ASSIGNMENT
Could you return every line of the records below that contains the word "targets"?

DATA SHOWN below:

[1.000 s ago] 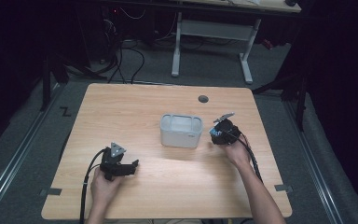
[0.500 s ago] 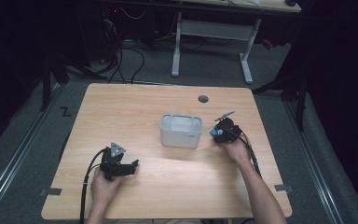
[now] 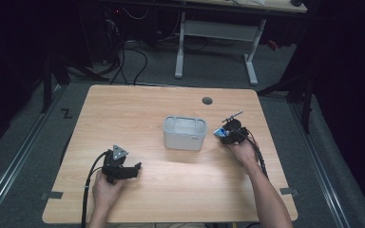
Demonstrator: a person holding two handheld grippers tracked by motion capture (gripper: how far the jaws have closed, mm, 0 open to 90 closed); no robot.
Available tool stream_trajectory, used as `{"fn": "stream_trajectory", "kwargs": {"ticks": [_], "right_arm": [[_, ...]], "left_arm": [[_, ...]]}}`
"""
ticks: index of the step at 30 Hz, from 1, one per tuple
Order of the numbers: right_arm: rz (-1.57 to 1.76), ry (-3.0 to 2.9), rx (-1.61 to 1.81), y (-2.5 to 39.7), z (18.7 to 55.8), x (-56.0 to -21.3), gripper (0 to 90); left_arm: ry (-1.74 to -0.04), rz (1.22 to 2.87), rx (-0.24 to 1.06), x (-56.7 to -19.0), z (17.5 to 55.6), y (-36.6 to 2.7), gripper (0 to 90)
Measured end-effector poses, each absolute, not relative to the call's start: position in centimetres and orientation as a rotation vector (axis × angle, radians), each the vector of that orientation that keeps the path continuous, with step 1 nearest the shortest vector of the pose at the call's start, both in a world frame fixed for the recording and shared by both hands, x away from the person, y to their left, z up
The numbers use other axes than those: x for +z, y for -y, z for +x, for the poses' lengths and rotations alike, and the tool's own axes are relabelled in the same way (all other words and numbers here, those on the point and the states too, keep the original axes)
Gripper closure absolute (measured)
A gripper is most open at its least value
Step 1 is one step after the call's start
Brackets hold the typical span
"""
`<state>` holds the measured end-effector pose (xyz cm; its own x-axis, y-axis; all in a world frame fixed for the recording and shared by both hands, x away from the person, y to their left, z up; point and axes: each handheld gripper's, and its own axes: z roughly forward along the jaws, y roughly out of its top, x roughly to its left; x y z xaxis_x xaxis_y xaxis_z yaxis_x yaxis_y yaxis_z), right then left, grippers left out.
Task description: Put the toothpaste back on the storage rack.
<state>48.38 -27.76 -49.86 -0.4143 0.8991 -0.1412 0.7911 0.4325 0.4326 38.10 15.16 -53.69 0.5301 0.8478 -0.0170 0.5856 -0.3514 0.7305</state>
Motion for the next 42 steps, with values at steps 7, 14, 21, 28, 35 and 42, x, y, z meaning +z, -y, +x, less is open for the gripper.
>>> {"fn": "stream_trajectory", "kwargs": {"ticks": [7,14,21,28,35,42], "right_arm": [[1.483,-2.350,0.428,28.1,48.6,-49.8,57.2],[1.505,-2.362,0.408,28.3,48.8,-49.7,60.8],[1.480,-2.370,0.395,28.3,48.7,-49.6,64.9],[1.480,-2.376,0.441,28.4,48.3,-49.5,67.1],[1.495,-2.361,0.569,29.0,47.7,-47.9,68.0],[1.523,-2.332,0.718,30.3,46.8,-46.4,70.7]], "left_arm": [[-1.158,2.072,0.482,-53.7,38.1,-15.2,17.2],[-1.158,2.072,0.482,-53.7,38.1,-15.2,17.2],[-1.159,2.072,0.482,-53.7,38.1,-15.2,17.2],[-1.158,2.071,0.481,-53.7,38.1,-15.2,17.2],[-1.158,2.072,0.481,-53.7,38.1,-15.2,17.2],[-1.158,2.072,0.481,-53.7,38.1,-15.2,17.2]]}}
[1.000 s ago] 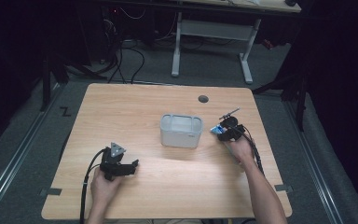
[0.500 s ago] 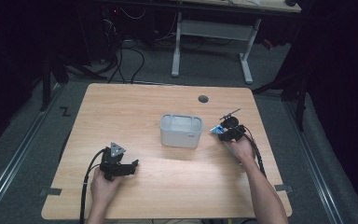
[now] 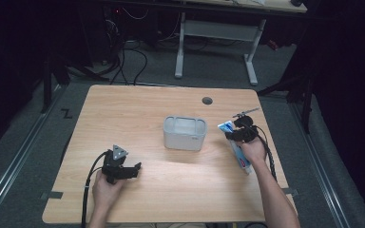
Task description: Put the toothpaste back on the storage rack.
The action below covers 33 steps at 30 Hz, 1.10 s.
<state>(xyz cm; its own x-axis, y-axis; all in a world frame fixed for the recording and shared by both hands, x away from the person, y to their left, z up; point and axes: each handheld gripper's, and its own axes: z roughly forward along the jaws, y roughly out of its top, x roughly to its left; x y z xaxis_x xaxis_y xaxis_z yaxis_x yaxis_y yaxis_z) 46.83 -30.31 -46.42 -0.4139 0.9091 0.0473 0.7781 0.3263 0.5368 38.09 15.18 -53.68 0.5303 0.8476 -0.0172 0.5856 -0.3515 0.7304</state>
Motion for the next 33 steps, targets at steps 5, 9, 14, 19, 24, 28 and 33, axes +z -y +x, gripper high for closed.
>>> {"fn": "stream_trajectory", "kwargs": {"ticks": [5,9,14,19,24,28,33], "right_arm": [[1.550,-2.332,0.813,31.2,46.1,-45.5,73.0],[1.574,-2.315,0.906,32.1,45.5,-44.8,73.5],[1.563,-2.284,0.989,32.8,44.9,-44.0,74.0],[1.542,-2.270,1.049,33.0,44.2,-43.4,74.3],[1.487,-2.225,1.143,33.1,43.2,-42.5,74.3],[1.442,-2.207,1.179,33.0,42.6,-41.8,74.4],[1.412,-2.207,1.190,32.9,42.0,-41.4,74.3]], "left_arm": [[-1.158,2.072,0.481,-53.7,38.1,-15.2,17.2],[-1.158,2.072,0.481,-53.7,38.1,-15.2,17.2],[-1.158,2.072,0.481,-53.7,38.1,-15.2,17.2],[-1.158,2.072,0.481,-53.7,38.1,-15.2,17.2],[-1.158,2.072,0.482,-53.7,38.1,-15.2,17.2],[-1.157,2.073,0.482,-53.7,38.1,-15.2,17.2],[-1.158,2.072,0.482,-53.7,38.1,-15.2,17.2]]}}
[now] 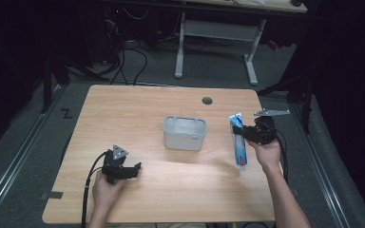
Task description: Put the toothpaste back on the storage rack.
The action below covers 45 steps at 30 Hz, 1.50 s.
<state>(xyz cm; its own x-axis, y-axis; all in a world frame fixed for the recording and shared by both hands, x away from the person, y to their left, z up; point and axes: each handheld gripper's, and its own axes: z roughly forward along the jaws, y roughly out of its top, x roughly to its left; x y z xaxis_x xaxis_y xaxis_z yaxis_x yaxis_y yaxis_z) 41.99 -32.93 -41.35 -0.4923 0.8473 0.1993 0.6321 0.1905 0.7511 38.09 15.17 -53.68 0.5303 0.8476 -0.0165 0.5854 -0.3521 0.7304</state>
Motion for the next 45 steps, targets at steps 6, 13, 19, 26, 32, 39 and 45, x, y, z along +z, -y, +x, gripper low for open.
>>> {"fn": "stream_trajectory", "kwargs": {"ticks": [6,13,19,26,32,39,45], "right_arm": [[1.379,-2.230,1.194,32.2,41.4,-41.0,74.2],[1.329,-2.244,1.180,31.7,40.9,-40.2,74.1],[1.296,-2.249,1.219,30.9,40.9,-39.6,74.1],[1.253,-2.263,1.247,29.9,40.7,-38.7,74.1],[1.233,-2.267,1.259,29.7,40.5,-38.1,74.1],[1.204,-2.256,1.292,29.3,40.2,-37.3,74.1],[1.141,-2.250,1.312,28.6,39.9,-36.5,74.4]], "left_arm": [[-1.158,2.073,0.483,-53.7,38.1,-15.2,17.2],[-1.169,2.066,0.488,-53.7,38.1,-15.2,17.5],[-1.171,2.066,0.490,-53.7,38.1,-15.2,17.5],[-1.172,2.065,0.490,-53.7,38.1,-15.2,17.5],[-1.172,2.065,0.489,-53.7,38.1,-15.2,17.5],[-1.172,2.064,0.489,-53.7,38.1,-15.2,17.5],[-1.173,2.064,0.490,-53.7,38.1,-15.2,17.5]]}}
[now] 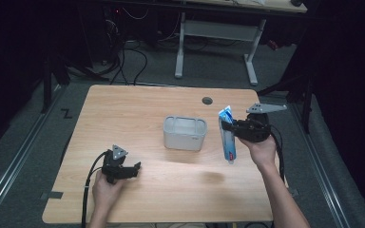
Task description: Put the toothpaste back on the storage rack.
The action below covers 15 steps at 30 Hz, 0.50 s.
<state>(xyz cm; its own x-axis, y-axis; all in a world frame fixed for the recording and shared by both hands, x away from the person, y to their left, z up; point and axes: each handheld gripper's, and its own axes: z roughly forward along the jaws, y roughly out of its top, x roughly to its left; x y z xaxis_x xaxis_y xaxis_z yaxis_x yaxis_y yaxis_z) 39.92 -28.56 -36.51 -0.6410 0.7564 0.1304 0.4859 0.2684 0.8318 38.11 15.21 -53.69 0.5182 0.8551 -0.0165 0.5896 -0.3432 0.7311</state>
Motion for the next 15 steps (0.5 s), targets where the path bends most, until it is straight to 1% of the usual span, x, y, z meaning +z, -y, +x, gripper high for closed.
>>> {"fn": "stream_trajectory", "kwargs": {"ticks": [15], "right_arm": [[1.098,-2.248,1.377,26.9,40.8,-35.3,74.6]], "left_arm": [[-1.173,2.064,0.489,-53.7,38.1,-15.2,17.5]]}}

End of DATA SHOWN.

OUTPUT BELOW
Motion for the next 33 steps, targets at steps 5, 9, 14, 19, 24, 28 and 33, axes +z -y +x, gripper high for closed.
Motion for the next 45 steps, targets at steps 6, 13, 19, 26, 32, 39 and 45, x, y, z along +z, -y, +x, gripper low for open.
Motion for the next 15 steps (0.5 s), targets where the path bends most, until it is straight to 1% of the usual span, x, y, z meaning +z, -y, +x, gripper high for closed.

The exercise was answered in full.